◆ What is needed ◆
Of the lines below, report only those that contain "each".

◆ Exercise data ◆

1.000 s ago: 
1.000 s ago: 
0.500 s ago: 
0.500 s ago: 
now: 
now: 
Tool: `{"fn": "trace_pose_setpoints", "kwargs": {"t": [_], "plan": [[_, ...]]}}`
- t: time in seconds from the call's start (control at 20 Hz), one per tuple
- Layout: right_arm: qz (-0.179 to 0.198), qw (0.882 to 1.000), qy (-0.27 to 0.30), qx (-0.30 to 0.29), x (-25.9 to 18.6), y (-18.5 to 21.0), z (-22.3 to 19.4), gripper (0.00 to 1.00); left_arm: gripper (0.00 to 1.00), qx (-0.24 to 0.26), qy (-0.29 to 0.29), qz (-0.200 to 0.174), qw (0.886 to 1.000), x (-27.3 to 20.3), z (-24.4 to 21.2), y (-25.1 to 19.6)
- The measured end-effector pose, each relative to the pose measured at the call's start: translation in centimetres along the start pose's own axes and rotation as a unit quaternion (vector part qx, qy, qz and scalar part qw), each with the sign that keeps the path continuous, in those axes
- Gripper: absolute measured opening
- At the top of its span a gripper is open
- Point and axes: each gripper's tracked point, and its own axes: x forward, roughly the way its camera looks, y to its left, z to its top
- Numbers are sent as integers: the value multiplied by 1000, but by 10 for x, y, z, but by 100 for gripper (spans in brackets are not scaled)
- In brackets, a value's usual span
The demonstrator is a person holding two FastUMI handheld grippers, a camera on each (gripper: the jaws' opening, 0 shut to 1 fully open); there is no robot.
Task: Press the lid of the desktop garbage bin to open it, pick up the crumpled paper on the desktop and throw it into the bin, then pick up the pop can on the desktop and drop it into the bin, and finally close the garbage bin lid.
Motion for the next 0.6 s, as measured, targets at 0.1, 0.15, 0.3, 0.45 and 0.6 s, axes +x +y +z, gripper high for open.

◆ Reply to the task ◆
- The measured end-effector pose, each relative to the pose measured at the call's start: translation in centimetres along the start pose's own axes and rotation as a unit quaternion (vector part qx, qy, qz and scalar part qw), each with the sign that keeps the path continuous, in those axes
- Point and axes: each gripper's tracked point, and its own axes: x forward, roughly the way its camera looks, y to its left, z to its top
The demonstrator is a person holding two FastUMI handheld grippers, a camera on each (gripper: the jaws' opening, 0 shut to 1 fully open); there is no robot.

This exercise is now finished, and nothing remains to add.